● HOW TO COMPLETE THIS TASK
Reproduce the entries shown below only from the line with "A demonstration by" down to the line with "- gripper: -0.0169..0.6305", keeping both end lines and copying each one exactly.

● EXTRACTED ENTRIES
- - - - - - -

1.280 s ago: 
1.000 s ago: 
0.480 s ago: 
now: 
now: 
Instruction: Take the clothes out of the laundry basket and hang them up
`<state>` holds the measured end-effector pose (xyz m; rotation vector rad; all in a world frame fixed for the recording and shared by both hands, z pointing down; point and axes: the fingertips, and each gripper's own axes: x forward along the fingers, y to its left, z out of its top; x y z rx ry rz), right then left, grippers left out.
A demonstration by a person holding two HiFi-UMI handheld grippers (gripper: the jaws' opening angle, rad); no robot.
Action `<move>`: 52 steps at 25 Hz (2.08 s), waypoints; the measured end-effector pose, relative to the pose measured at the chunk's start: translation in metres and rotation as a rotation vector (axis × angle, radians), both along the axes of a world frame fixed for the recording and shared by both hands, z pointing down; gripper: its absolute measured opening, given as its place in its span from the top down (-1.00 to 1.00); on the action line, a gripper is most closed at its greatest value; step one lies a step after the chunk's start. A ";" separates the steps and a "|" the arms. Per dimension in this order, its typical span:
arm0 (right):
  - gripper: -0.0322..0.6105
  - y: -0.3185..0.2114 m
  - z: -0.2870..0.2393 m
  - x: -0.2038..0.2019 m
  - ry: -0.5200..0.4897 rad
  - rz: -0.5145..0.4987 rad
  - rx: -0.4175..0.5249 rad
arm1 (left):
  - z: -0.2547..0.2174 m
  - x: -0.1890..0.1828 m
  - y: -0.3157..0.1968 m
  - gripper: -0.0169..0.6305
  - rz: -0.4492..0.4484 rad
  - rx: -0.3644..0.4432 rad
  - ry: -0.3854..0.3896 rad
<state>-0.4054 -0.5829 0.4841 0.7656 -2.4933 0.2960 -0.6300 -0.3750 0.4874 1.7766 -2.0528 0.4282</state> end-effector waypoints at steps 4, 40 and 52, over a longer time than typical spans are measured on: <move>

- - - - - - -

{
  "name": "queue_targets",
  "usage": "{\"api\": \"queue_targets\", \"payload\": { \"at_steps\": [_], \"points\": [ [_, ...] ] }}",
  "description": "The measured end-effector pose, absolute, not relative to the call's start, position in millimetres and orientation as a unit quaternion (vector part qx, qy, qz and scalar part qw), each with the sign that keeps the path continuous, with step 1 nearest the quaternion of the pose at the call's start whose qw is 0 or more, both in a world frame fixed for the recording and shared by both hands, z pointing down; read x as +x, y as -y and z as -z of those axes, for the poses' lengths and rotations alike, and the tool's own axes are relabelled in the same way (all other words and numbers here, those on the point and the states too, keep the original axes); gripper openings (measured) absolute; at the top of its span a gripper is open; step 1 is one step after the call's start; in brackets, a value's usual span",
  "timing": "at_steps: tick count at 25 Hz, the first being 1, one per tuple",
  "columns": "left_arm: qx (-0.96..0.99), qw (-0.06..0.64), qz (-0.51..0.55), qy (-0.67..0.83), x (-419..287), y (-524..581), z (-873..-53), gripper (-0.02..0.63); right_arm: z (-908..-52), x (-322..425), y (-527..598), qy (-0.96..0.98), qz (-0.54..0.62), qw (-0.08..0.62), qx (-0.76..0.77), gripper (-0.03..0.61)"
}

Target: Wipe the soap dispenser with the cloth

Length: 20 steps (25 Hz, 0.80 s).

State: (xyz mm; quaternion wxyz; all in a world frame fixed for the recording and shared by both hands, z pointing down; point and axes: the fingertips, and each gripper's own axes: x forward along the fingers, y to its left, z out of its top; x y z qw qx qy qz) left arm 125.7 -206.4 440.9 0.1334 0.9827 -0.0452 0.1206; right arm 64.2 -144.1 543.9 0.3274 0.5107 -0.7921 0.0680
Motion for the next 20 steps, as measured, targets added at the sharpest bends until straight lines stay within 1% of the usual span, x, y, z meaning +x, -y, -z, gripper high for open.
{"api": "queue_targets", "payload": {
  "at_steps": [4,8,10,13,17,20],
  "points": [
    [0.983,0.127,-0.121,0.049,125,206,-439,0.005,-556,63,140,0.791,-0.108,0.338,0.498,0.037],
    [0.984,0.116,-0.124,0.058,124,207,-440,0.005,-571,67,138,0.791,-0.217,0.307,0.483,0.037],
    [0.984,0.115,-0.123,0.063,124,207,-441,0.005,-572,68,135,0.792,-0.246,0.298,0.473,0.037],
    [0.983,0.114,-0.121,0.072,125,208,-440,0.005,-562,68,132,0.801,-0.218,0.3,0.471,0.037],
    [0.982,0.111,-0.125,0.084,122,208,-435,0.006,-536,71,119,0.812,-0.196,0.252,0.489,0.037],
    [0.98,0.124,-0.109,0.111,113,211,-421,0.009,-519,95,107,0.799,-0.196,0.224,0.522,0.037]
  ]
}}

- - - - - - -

● ANSWER AREA
A demonstration by a person holding two HiFi-UMI handheld grippers (gripper: the jaws' opening angle, rad); no robot.
Action `<move>`: 52 steps at 25 Hz (2.08 s), waypoints; the measured end-effector pose, relative to the pose measured at the chunk's start: translation in metres and rotation as a rotation vector (axis × angle, radians), both along the axes of a world frame fixed for the recording and shared by both hands, z pointing down; gripper: its absolute measured opening, given as its place in its span from the top down (-1.00 to 1.00); on the action line, a gripper is most closed at its greatest value; step one lies a step after the chunk's start. A ";" separates the steps and a "|" the arms. Per dimension in this order, its typical span:
arm0 (right):
  - gripper: -0.0322..0.6105
  - y: -0.3185..0.2114 m
  - z: -0.2870..0.2393 m
  - x: -0.2038..0.2019 m
  - ry: -0.5200..0.4897 rad
  - rz: -0.5145..0.4987 rad
  - rx: -0.4175..0.5249 rad
arm1 (left):
  - z: -0.2547..0.2174 m
  - x: -0.1890..0.1828 m
  - y: -0.3157..0.1968 m
  - gripper: -0.0169..0.6305

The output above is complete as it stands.